┌──
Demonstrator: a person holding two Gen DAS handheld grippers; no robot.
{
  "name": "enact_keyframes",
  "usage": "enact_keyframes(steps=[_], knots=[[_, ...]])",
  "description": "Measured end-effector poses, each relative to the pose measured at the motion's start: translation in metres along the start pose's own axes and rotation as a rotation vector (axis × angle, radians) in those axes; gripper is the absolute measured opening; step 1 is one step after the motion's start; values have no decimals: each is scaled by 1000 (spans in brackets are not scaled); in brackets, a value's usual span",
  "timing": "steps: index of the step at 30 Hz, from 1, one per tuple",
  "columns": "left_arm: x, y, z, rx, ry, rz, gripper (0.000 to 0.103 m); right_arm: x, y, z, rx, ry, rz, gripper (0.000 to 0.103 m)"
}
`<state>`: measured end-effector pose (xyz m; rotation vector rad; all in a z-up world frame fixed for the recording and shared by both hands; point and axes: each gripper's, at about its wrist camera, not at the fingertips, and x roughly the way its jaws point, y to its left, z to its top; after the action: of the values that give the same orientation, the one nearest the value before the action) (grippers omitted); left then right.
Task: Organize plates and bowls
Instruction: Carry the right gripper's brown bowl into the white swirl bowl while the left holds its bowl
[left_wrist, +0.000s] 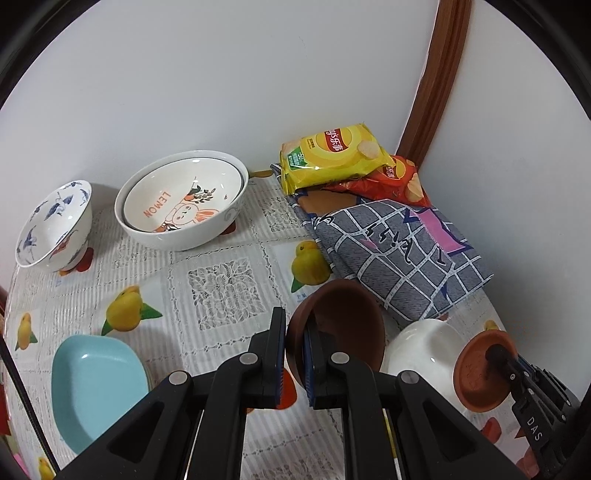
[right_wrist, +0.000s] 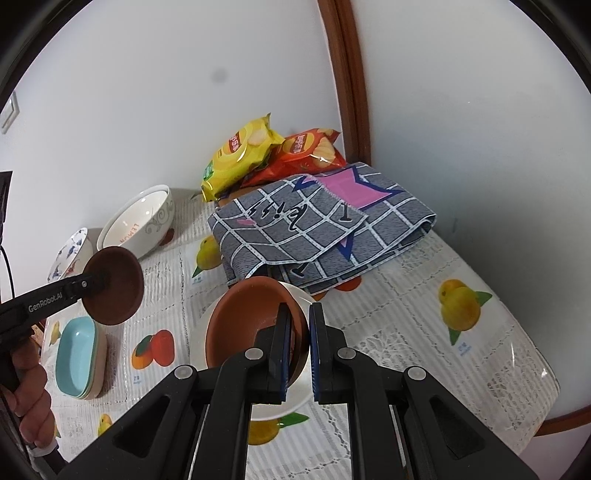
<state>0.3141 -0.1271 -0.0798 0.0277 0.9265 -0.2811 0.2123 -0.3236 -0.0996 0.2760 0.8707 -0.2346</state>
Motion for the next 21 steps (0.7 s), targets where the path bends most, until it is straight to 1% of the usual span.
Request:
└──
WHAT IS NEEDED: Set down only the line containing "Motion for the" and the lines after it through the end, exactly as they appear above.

RESPONSE:
Motion for the next 21 steps (0.7 s), targets where the path bends most, until it is straight to 1% of the usual span.
Request:

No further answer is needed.